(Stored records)
========================================

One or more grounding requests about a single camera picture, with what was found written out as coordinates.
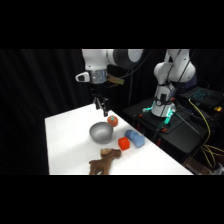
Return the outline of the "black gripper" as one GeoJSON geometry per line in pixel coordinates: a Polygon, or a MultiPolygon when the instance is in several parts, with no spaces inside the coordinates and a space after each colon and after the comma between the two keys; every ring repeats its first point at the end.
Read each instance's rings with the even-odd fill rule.
{"type": "Polygon", "coordinates": [[[107,84],[92,84],[91,93],[93,96],[93,102],[96,103],[96,109],[102,109],[103,106],[104,117],[108,116],[109,99],[107,98],[107,84]]]}

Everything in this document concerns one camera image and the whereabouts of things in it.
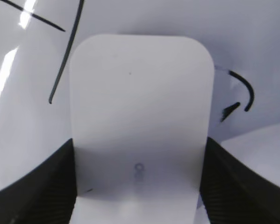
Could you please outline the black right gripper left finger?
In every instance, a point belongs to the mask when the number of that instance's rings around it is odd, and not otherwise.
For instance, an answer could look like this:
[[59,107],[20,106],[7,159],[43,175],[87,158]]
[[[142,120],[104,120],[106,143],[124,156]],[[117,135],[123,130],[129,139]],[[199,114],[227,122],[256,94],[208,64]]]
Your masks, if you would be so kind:
[[0,191],[0,224],[68,224],[77,198],[73,141]]

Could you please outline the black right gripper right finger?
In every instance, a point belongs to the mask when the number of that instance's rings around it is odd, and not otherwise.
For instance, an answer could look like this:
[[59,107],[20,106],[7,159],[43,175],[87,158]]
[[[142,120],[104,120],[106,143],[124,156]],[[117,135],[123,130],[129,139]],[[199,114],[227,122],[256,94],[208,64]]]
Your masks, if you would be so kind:
[[212,224],[280,224],[280,187],[207,138],[200,194]]

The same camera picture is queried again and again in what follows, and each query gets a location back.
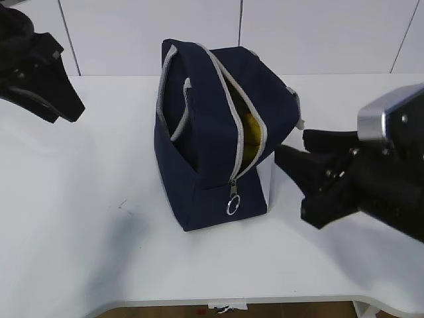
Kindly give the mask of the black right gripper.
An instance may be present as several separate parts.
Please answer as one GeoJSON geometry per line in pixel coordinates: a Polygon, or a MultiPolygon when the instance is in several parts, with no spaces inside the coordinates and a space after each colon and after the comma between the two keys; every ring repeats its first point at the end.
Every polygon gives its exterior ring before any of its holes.
{"type": "Polygon", "coordinates": [[[301,218],[318,229],[359,211],[423,240],[423,93],[390,115],[387,142],[356,131],[303,131],[300,151],[280,145],[275,162],[304,194],[301,218]]]}

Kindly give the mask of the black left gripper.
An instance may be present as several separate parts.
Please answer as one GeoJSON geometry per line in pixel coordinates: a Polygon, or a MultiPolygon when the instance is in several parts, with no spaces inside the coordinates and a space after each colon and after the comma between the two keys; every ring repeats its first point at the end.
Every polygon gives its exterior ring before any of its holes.
{"type": "Polygon", "coordinates": [[[1,99],[54,123],[75,122],[85,106],[69,81],[64,47],[49,33],[36,32],[23,12],[1,7],[1,99]]]}

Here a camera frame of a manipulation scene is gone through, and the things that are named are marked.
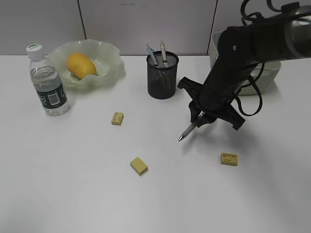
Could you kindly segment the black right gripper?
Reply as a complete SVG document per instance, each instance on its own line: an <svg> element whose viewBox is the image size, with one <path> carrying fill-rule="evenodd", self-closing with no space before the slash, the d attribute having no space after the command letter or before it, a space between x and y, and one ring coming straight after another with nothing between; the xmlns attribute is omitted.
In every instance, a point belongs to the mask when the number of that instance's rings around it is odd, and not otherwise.
<svg viewBox="0 0 311 233"><path fill-rule="evenodd" d="M229 67L225 62L217 60L207 79L202 84L201 93L191 98L189 103L190 122L196 122L200 128L212 124L218 118L232 124L238 130L244 123L244 118L232 107L231 102L241 86L238 80L239 69Z"/></svg>

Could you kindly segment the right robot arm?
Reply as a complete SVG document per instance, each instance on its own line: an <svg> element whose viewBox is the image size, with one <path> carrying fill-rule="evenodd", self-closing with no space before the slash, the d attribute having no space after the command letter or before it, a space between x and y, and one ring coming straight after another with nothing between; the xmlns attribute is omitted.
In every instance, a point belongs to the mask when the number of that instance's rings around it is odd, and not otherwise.
<svg viewBox="0 0 311 233"><path fill-rule="evenodd" d="M241 16L248 25L230 26L218 40L218 57L204 83L190 82L187 89L191 122L197 127L222 119L239 129L246 117L232 101L245 82L255 85L251 72L259 64L309 58L311 55L311 8L298 2L285 4L280 13L264 18L258 13Z"/></svg>

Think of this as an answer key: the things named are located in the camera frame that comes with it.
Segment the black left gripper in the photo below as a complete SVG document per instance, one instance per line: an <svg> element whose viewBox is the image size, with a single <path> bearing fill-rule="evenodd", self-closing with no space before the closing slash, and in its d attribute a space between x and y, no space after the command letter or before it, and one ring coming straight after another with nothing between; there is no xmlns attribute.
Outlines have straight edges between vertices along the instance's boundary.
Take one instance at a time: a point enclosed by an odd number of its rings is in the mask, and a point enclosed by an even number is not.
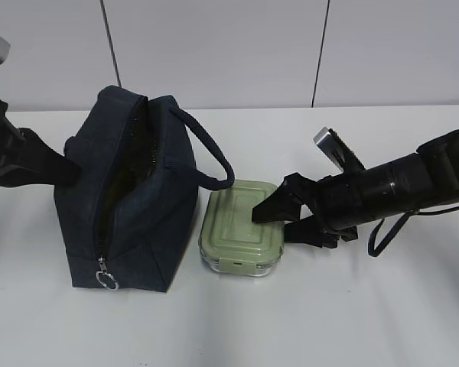
<svg viewBox="0 0 459 367"><path fill-rule="evenodd" d="M79 165L46 145L29 128L17 128L0 100L0 187L46 184L68 187L82 173Z"/></svg>

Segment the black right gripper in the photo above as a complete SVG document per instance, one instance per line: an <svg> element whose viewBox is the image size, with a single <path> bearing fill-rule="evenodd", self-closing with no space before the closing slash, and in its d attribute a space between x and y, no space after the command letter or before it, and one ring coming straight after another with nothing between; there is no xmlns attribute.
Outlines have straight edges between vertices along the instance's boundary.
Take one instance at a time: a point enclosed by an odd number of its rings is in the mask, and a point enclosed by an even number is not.
<svg viewBox="0 0 459 367"><path fill-rule="evenodd" d="M284 177L281 185L252 209L252 221L289 221L285 243L336 248L338 240L358 239L357 226L370 218L366 213L367 170L308 179L299 173ZM301 207L311 215L301 219Z"/></svg>

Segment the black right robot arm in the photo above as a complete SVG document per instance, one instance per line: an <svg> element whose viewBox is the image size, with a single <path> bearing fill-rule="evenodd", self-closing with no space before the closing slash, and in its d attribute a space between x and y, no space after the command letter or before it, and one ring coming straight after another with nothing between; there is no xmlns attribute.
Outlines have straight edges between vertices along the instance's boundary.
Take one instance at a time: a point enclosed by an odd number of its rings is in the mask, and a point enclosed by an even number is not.
<svg viewBox="0 0 459 367"><path fill-rule="evenodd" d="M252 210L254 223L284 221L287 243L336 248L340 240L356 240L359 225L399 216L382 240L378 227L370 233L368 253L377 257L409 218L459 210L459 129L372 168L331 128L322 128L314 143L340 174L320 180L289 174Z"/></svg>

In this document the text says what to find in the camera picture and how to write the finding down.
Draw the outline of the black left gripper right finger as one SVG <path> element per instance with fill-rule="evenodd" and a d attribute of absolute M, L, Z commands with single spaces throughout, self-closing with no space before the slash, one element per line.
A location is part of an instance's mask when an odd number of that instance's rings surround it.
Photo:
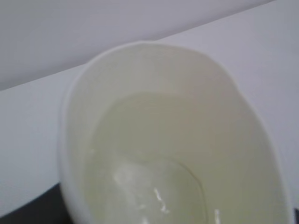
<path fill-rule="evenodd" d="M 295 219 L 295 224 L 299 224 L 299 210 L 294 209 L 294 219 Z"/>

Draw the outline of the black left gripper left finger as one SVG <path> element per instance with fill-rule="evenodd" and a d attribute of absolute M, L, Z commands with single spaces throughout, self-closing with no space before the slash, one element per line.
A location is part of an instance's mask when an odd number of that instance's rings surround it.
<path fill-rule="evenodd" d="M 69 224 L 70 216 L 57 184 L 26 205 L 2 216 L 2 224 Z"/>

========================================

TASK DETAILS >> Once the pictures are set aside, copy the remaining text of every entry exactly.

ANSWER SECTION >>
One or more grounding requests about a single camera picture, with what was found written out as coordinates.
Return the outline of the "black gripper" as one GeoJSON geometry per line in pixel coordinates: a Polygon, or a MultiPolygon when the instance is in several parts, with no spaces inside the coordinates and a space after each colon and after the comma between the two keys; every ring repeats its first point at the end.
Read each instance's rings with the even-odd fill rule.
{"type": "Polygon", "coordinates": [[[107,84],[92,84],[91,93],[93,96],[93,102],[96,103],[96,109],[102,109],[103,106],[104,117],[108,116],[109,99],[107,98],[107,84]]]}

Everything in this document concerns one camera image and the whereabouts of things in it.
Could you please outline the black right gripper left finger?
In every instance, a point belongs to the mask when the number of that instance's rings around it is odd, and not otherwise.
For instance, an answer could look like this:
[[59,107],[20,106],[7,159],[43,175],[87,158]]
[[[142,120],[104,120],[106,143],[124,156]],[[117,135],[123,130],[129,139]],[[199,114],[227,122],[256,94],[208,64]]]
Your masks, if you would be so kind:
[[0,191],[0,224],[68,224],[77,198],[73,141]]

Could you please outline the black right gripper right finger?
In every instance, a point belongs to the mask when the number of that instance's rings around it is odd, and not otherwise.
For instance, an answer could look like this:
[[59,107],[20,106],[7,159],[43,175],[87,158]]
[[[142,120],[104,120],[106,143],[124,156]],[[117,135],[123,130],[129,139]],[[199,114],[227,122],[256,94],[208,64]]]
Your masks, if you would be so kind:
[[212,224],[280,224],[280,187],[207,138],[200,194]]

The same camera picture is queried again and again in what follows, and each query gets a location back.
Kindly give the mask of the black right gripper.
An instance may be present as several separate parts.
Please answer as one GeoJSON geometry per line in pixel coordinates: a Polygon, or a MultiPolygon when the instance is in several parts, with no spaces inside the coordinates and a space after each colon and after the comma between the two keys; every ring repeats its first point at the end.
Every polygon gives its exterior ring before any of its holes.
{"type": "Polygon", "coordinates": [[[301,218],[318,229],[359,211],[423,240],[423,93],[390,115],[387,142],[356,131],[303,131],[300,151],[280,145],[275,162],[304,194],[301,218]]]}

Kindly give the mask of the black left gripper.
An instance may be present as several separate parts.
Please answer as one GeoJSON geometry per line in pixel coordinates: a Polygon, or a MultiPolygon when the instance is in several parts, with no spaces inside the coordinates and a space after each colon and after the comma between the two keys; every ring repeats its first point at the end.
Every polygon gives its exterior ring before any of its holes.
{"type": "Polygon", "coordinates": [[[1,99],[54,123],[75,122],[85,106],[69,81],[64,47],[49,33],[36,32],[23,12],[1,7],[1,99]]]}

Here a camera frame of a manipulation scene is gone through, and the things that are named are marked.
Could you kindly segment the black right gripper?
Reply as a complete SVG document per instance, each instance on its own line: an <svg> element whose viewBox is the image size, with one <path> carrying fill-rule="evenodd", self-closing with no space before the slash, the d attribute having no space after the command letter or before it, a space between x and y, and one ring coming straight after another with nothing between; the xmlns attribute is omitted.
In every instance, a point belongs to the mask when the number of that instance's rings around it is odd, and not otherwise.
<svg viewBox="0 0 311 233"><path fill-rule="evenodd" d="M229 67L225 62L217 60L207 79L202 84L201 93L191 98L189 103L190 122L196 122L200 128L212 124L218 118L232 124L238 130L244 123L244 118L232 107L231 102L241 86L238 80L239 69Z"/></svg>

Could you kindly segment the right robot arm?
Reply as a complete SVG document per instance, each instance on its own line: an <svg> element whose viewBox is the image size, with one <path> carrying fill-rule="evenodd", self-closing with no space before the slash, the d attribute having no space after the command letter or before it, a space between x and y, and one ring coming straight after another with nothing between; the xmlns attribute is omitted.
In every instance, a point belongs to the mask when the number of that instance's rings around it is odd, and not otherwise.
<svg viewBox="0 0 311 233"><path fill-rule="evenodd" d="M241 16L248 25L230 26L218 40L218 57L204 83L190 82L187 89L191 122L197 127L222 119L239 129L246 117L232 101L245 82L255 85L251 72L259 64L309 58L311 55L311 8L298 2L285 4L280 13L264 18L258 13Z"/></svg>

Think of this as an answer key: the things named are located in the camera frame that comes with it.
Segment the black left gripper in the photo below as a complete SVG document per instance, one instance per line: an <svg> element whose viewBox is the image size, with a single <path> bearing fill-rule="evenodd", self-closing with no space before the closing slash, and in its d attribute a space between x and y, no space after the command letter or before it, and one ring coming straight after another with nothing between; there is no xmlns attribute.
Outlines have straight edges between vertices along the instance's boundary.
Take one instance at a time: a point enclosed by an odd number of its rings is in the mask, and a point enclosed by an even number is not.
<svg viewBox="0 0 459 367"><path fill-rule="evenodd" d="M79 165L46 145L29 128L17 128L0 100L0 187L46 184L68 187L82 173Z"/></svg>

Segment the black right gripper in the photo above as a complete SVG document per instance, one instance per line: an <svg> element whose viewBox is the image size, with a single <path> bearing fill-rule="evenodd", self-closing with no space before the closing slash, and in its d attribute a space between x and y, no space after the command letter or before it, and one ring coming straight after another with nothing between; there is no xmlns attribute.
Outlines have straight edges between vertices along the instance's boundary.
Take one instance at a time: a point enclosed by an odd number of its rings is in the mask, and a point enclosed by an even number is not.
<svg viewBox="0 0 459 367"><path fill-rule="evenodd" d="M284 177L281 185L252 209L252 221L289 221L285 243L336 248L338 240L358 239L357 226L370 218L366 213L367 170L308 179L299 173ZM301 207L311 215L301 219Z"/></svg>

Segment the black right robot arm in the photo above as a complete SVG document per instance, one instance per line: an <svg> element whose viewBox is the image size, with a single <path> bearing fill-rule="evenodd", self-closing with no space before the closing slash, and in its d attribute a space between x and y, no space after the command letter or before it, and one ring coming straight after another with nothing between; there is no xmlns attribute.
Outlines have straight edges between vertices along the instance's boundary.
Take one instance at a time: a point enclosed by an odd number of its rings is in the mask, and a point enclosed by an even number is not.
<svg viewBox="0 0 459 367"><path fill-rule="evenodd" d="M252 210L254 223L284 221L287 243L336 248L340 240L356 240L359 225L399 216L382 240L378 227L370 233L368 253L377 257L409 218L459 210L459 129L372 168L331 128L322 128L314 143L340 174L320 180L289 174Z"/></svg>

In this document the text says what to find in the camera picture and how to write the finding down.
Draw the outline of the black left gripper right finger as one SVG <path> element per instance with fill-rule="evenodd" and a d attribute of absolute M, L, Z commands with single spaces throughout, self-closing with no space before the slash, one element per line.
A location is part of an instance's mask when an odd number of that instance's rings surround it.
Photo:
<path fill-rule="evenodd" d="M 295 219 L 295 224 L 299 224 L 299 210 L 294 209 L 294 219 Z"/>

Draw the outline of the black left gripper left finger as one SVG <path> element per instance with fill-rule="evenodd" and a d attribute of absolute M, L, Z commands with single spaces throughout, self-closing with no space before the slash, one element per line.
A location is part of an instance's mask when an odd number of that instance's rings surround it.
<path fill-rule="evenodd" d="M 69 224 L 70 216 L 57 184 L 26 205 L 2 216 L 2 224 Z"/>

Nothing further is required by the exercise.